The findings hold promise for developing new sPTB tests. Diagnostics “could include rapid polymerase chain reaction and enzyme-linked immunosorbent assay testing,” Michal Elovitz, MD, the study’s principal investigator and professor of obstetrics and gynecology at Penn, told CLN Stat. “Testing could be performed on a noninvasive, self-collected vaginal swab.”

Globally, more infants die from sPTB than any other health issue. Those who survive often struggle with intellectual delays, vision and breathing problems, and specific conditions such as cerebral palsy and autism. Preterm birth is very hard to predict and little is known about its potential causes, making treatment a challenge for clinicians. It also has economic consequences: The National Academy of Sciences estimates that sPTB costs $26 billion annually in the United States alone.

“The interaction between microbial communities and their host, in many biological niches, has been found to be mechanistically involved in health and disease pathogenesis,” wrote the investigators. However, the relationship between sPTB and a woman’s vaginal microbiome has not been extensively researched.

Gathering a cohort of 2,000 largely African American pregnant women, whose mean age was 28, investigators collected vaginal swabs and took anthropometric measurements during three different points in the pregnancy to establish immunological profiles and characterize cervicovaginal microbiota using a unique Bayesian model.

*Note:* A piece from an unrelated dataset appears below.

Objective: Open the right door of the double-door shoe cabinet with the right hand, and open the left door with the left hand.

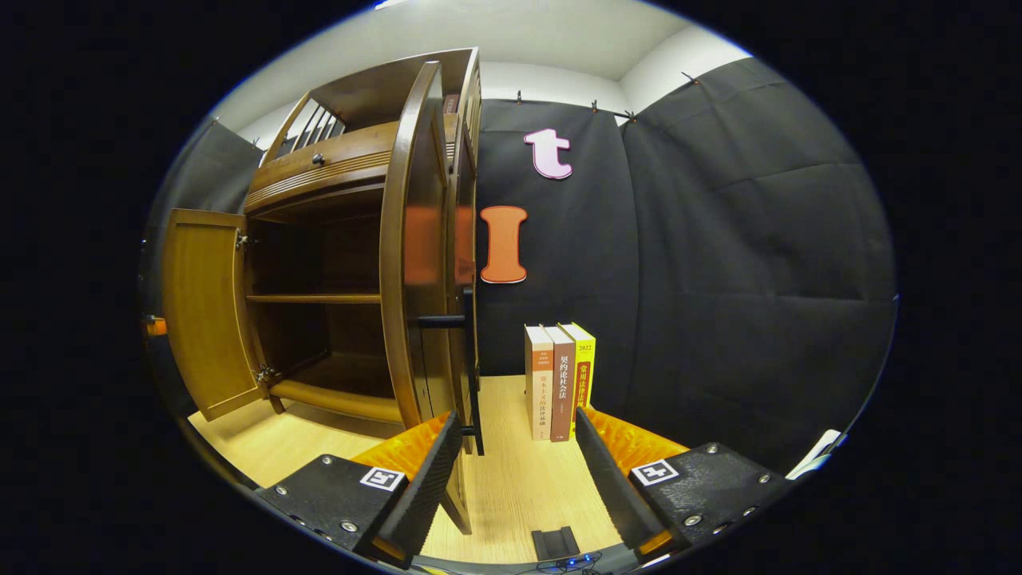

The research yielded two important findings. Investigators found seven bacterial taxa significantly increased sPTB risk. “The strongest association was observed with Mobiluncus curtsii/ mulieris and Sneathia sanguinegens, with M. curtsii/mulieris, g Atopobium, and g Megasphaera exerting the most profound effect on the risk of sPTB,” investigators reported. In addition, higher levels of a factor in the innate immune system known as peptide β-defensin-2 appeared to lower sPTB risk.

African American participants, who are known to be at higher risk for sPTB than non-black women, showed the strongest associations for these two markers. Why certain specific microbes or microbial communities colonize in black women is unclear, said Elovitz. “The racial differences that we observed in the cervicovaginal immune response are novel and important findings, she said.

Overall, the study sheds some light on a path for identifying high-risk women and finding appropriate treatments for them, said co-senior author Jacques Ravel, PhD, professor of microbiology and immunology and senior scientist at the University of Maryland Institute for Genome Sciences, in a statement.

Next steps are to pursue some novel therapeutic trials, Elovitz said. Immune modulators and microbiome-based therapeutics show promise as therapies to help reduce the effects of sPTB.